> [TASK]
In the listing below, how many lines hold "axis"? Give the number only.

> [SUPPLIED DATA]
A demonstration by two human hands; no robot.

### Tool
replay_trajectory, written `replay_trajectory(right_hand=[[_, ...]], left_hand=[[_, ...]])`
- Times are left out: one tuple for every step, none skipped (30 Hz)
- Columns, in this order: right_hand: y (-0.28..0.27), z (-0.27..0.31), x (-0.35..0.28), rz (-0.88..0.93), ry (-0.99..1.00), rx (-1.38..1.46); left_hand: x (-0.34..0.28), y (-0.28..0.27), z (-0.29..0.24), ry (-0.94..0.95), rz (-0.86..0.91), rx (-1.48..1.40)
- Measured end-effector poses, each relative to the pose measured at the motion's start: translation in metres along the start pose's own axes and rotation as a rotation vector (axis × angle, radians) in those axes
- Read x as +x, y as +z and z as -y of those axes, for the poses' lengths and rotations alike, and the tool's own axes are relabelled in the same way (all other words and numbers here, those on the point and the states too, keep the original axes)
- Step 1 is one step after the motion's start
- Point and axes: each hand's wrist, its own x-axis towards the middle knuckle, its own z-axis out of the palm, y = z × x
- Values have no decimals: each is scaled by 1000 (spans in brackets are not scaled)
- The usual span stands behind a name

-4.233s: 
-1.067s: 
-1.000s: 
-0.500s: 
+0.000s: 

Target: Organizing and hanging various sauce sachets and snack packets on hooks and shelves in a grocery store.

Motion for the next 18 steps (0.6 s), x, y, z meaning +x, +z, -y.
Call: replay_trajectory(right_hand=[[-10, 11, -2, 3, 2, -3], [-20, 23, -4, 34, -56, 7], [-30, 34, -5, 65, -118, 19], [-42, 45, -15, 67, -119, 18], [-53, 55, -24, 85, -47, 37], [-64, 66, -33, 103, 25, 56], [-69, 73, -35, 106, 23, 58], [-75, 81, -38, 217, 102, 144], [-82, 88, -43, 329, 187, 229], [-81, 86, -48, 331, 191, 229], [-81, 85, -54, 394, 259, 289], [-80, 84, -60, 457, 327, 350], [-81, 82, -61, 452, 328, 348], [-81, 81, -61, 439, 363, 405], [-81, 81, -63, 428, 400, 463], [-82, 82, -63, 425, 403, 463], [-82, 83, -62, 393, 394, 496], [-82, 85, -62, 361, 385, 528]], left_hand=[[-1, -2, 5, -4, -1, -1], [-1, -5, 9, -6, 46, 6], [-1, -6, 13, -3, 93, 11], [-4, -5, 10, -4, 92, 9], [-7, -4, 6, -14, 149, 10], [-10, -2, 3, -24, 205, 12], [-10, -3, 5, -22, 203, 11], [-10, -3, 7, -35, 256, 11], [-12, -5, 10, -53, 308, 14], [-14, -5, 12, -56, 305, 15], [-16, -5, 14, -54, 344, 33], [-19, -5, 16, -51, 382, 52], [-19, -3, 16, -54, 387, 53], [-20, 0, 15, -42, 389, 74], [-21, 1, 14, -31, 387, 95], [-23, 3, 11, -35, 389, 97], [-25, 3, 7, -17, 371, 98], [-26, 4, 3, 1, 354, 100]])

> [EXPECTED ANSWER]
2